(Data records)
= Beginning of Section =
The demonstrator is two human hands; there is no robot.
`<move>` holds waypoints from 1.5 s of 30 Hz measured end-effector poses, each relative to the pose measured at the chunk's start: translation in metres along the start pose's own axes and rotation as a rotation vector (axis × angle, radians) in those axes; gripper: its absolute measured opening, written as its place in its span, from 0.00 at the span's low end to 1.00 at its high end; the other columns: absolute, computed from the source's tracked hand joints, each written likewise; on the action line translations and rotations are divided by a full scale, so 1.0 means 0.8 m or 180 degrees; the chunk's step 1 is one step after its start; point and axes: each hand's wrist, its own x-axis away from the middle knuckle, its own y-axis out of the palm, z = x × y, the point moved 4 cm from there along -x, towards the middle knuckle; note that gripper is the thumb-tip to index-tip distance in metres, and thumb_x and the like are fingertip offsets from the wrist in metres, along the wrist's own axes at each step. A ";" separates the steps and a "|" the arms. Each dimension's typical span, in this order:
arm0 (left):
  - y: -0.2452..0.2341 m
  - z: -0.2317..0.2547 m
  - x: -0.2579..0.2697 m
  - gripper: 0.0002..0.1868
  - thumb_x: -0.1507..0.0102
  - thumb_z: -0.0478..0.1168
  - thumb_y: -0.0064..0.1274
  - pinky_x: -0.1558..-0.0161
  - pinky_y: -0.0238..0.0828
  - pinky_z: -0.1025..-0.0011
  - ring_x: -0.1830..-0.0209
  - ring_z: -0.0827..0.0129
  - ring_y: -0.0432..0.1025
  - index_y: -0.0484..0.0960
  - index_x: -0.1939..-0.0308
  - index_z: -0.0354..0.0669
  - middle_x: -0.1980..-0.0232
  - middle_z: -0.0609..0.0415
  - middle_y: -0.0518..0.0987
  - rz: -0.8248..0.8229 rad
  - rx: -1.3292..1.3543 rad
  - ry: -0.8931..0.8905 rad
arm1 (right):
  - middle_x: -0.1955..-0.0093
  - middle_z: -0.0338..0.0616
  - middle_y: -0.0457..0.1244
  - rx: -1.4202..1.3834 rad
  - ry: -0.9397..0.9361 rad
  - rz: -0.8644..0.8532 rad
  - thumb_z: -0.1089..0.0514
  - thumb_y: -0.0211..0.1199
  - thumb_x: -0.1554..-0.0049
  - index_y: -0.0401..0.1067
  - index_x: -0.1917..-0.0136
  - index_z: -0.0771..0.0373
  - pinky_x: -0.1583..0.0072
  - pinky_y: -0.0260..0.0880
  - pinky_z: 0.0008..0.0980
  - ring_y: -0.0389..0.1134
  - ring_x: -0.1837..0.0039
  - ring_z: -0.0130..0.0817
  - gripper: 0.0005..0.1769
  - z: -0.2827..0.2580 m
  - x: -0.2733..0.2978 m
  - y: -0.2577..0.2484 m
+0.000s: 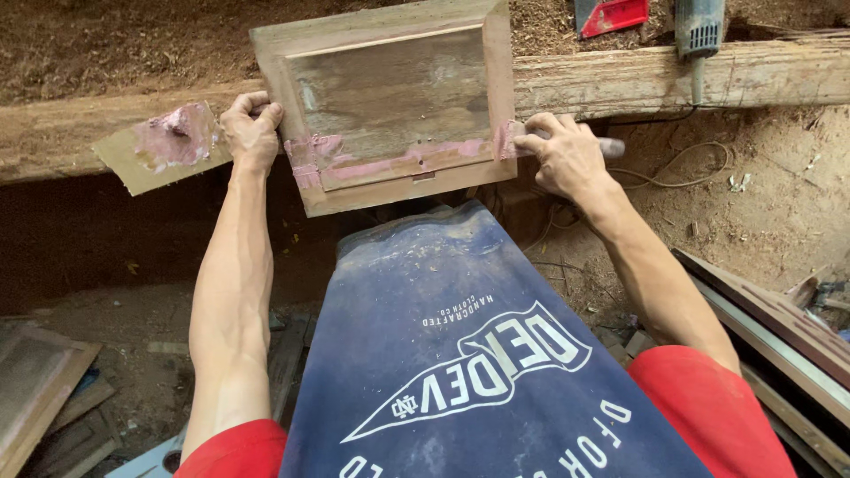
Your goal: The person sands a rectangular wooden frame using a pink sanding block, focusing on the edges and corners. They repeatedly dip the sanding block into a pink paste on a separate board before continuing to sand the frame. The person moves the frame around the workbench and briefly places it on the floor before resuming the task.
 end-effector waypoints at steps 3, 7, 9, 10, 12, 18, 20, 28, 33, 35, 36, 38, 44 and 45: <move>-0.003 0.006 0.005 0.11 0.38 0.34 0.64 0.57 0.80 0.76 0.61 0.75 0.79 0.86 0.52 0.40 0.59 0.57 0.85 0.0000 -0.0099 -0.0345 | 0.30 0.35 0.60 0.0244 -0.0325 -0.0179 0.61 0.73 0.62 0.76 0.36 0.40 0.34 0.63 0.45 0.62 0.34 0.41 0.38 -0.001 -0.019 0.001; -0.003 0.014 0.008 0.11 0.38 0.34 0.64 0.56 0.81 0.75 0.61 0.73 0.79 0.86 0.51 0.40 0.58 0.54 0.86 -0.0003 -0.0074 -0.0273 | 0.29 0.32 0.60 0.0509 -0.0316 -0.0325 0.61 0.73 0.58 0.76 0.36 0.40 0.36 0.64 0.43 0.62 0.35 0.41 0.36 -0.010 -0.033 0.008; -0.002 0.014 0.007 0.11 0.38 0.34 0.64 0.56 0.82 0.76 0.61 0.73 0.79 0.86 0.52 0.40 0.58 0.55 0.86 0.0017 -0.0141 -0.0281 | 0.30 0.32 0.60 0.0442 -0.0231 -0.0367 0.61 0.74 0.59 0.76 0.37 0.40 0.37 0.64 0.44 0.62 0.35 0.42 0.36 -0.006 -0.032 0.011; -0.002 0.013 0.007 0.11 0.38 0.34 0.64 0.56 0.82 0.76 0.60 0.73 0.79 0.86 0.52 0.40 0.58 0.55 0.86 0.0006 -0.0109 -0.0288 | 0.29 0.33 0.60 0.0416 -0.0190 -0.0338 0.61 0.74 0.59 0.77 0.37 0.40 0.37 0.64 0.45 0.62 0.35 0.42 0.35 -0.002 -0.030 0.013; -0.001 0.011 0.005 0.11 0.38 0.34 0.63 0.56 0.82 0.76 0.60 0.74 0.79 0.86 0.51 0.40 0.58 0.55 0.85 -0.0021 -0.0050 -0.0308 | 0.29 0.35 0.59 0.0356 -0.0104 -0.0284 0.61 0.74 0.59 0.77 0.38 0.40 0.38 0.65 0.45 0.62 0.34 0.43 0.35 0.011 -0.023 0.021; -0.003 -0.002 -0.001 0.11 0.39 0.34 0.65 0.58 0.78 0.76 0.62 0.75 0.78 0.87 0.52 0.40 0.59 0.56 0.86 0.0021 -0.0160 -0.0258 | 0.33 0.32 0.63 -0.0288 0.0179 0.0331 0.64 0.69 0.49 0.79 0.39 0.42 0.43 0.74 0.43 0.68 0.39 0.42 0.26 0.032 0.010 0.050; -0.002 -0.009 -0.005 0.11 0.39 0.34 0.66 0.58 0.78 0.76 0.62 0.75 0.77 0.87 0.53 0.38 0.60 0.56 0.85 0.0014 -0.0055 -0.0149 | 0.34 0.34 0.64 -0.0436 0.0371 0.0303 0.65 0.66 0.49 0.79 0.41 0.46 0.46 0.75 0.44 0.70 0.41 0.43 0.24 0.025 0.022 0.051; -0.004 -0.010 -0.006 0.11 0.38 0.33 0.66 0.58 0.77 0.77 0.63 0.77 0.76 0.86 0.53 0.37 0.61 0.57 0.84 -0.0056 0.0019 -0.0096 | 0.42 0.51 0.63 -0.1311 0.1130 0.0430 0.59 0.63 0.42 0.79 0.41 0.49 0.42 0.72 0.46 0.68 0.44 0.56 0.16 0.015 0.010 0.026; -0.005 0.006 -0.001 0.10 0.39 0.34 0.65 0.57 0.80 0.78 0.63 0.77 0.78 0.86 0.53 0.40 0.61 0.59 0.85 -0.0110 -0.0015 -0.0291 | 0.42 0.63 0.57 -0.1676 0.1576 0.0355 0.60 0.61 0.44 0.79 0.42 0.52 0.42 0.71 0.49 0.68 0.48 0.62 0.17 -0.014 -0.011 0.032; -0.004 0.007 -0.001 0.10 0.38 0.34 0.64 0.58 0.80 0.77 0.63 0.77 0.78 0.86 0.53 0.40 0.61 0.59 0.85 -0.0160 0.0069 -0.0284 | 0.41 0.62 0.57 -0.1527 0.1550 0.0128 0.62 0.59 0.44 0.79 0.43 0.53 0.41 0.72 0.49 0.68 0.47 0.60 0.17 -0.029 -0.002 0.031; -0.004 0.007 -0.002 0.10 0.38 0.33 0.63 0.58 0.79 0.77 0.63 0.77 0.78 0.86 0.53 0.40 0.61 0.59 0.85 -0.0180 0.0116 -0.0275 | 0.41 0.62 0.57 -0.1449 0.1533 0.0023 0.63 0.57 0.44 0.79 0.44 0.53 0.41 0.73 0.49 0.69 0.47 0.59 0.17 -0.038 0.003 0.030; -0.005 0.006 -0.002 0.09 0.38 0.33 0.64 0.57 0.80 0.77 0.63 0.76 0.77 0.86 0.53 0.39 0.61 0.58 0.85 -0.0188 0.0067 -0.0178 | 0.40 0.62 0.57 -0.1318 0.1596 -0.0085 0.62 0.59 0.44 0.78 0.44 0.55 0.43 0.72 0.51 0.68 0.48 0.61 0.15 -0.054 0.018 0.025; -0.006 -0.006 -0.009 0.11 0.39 0.34 0.66 0.58 0.78 0.77 0.64 0.77 0.76 0.86 0.53 0.37 0.62 0.58 0.84 -0.0173 -0.0003 -0.0062 | 0.41 0.58 0.60 -0.1559 0.1418 0.0503 0.61 0.62 0.44 0.76 0.39 0.52 0.44 0.73 0.51 0.69 0.45 0.59 0.19 -0.077 0.042 0.011; -0.006 -0.008 -0.009 0.11 0.39 0.34 0.66 0.58 0.78 0.76 0.64 0.77 0.76 0.86 0.53 0.37 0.62 0.58 0.84 -0.0166 0.0005 -0.0065 | 0.41 0.58 0.61 -0.1686 0.1277 0.0869 0.61 0.62 0.44 0.75 0.38 0.53 0.44 0.74 0.49 0.70 0.45 0.59 0.19 -0.082 0.042 0.012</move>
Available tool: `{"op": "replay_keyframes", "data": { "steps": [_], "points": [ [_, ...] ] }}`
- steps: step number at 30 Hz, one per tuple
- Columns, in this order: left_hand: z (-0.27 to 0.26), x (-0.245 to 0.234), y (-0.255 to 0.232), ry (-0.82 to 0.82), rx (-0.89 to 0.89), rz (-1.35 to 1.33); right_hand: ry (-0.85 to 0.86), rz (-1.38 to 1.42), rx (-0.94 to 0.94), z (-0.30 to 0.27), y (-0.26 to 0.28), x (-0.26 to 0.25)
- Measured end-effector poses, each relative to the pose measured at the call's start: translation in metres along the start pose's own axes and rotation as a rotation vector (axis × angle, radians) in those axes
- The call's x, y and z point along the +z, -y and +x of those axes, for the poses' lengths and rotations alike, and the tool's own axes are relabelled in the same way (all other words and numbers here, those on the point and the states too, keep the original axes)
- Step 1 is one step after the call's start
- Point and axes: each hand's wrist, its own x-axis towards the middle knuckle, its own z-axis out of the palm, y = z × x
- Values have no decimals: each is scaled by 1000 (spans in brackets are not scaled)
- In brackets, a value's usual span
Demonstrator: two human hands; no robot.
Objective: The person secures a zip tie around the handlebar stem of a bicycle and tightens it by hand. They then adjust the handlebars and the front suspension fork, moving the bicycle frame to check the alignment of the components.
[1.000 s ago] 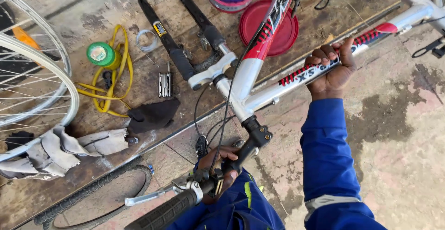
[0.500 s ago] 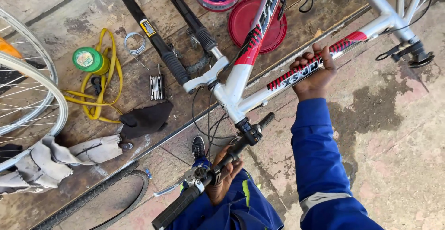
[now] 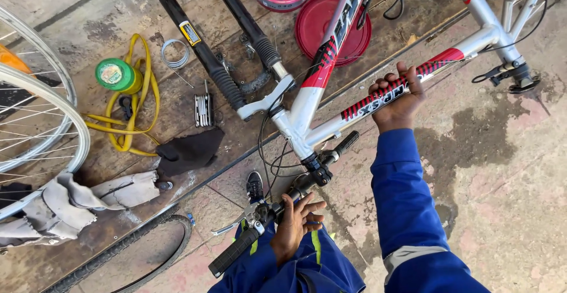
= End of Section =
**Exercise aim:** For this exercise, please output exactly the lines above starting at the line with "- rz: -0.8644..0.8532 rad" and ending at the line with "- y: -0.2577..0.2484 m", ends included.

**Answer below:**
  - rz: -0.8644..0.8532 rad
  - thumb_z: -0.1089..0.0514
  - thumb_y: -0.0211..0.1199
  - thumb_x: -0.1554..-0.0049
  - index_y: -0.0401..0.1067
  - index_x: -0.1917..-0.0136
  - index_z: -0.0771..0.0373
  - pinky_x: -0.1583..0.0072
  - pinky_y: -0.0260..0.0880
  - pinky_z: 0.0008..0.0980
  - ring_y: -0.0389..0.1134
  - ring_x: -0.1837..0.0039
  - ring_z: -0.0130..0.0817
  - gripper: 0.0005..0.1769
  - z: -0.2827..0.2580 m
  - x: -0.2733..0.2978 m
  - y: -0.2577..0.2484 m

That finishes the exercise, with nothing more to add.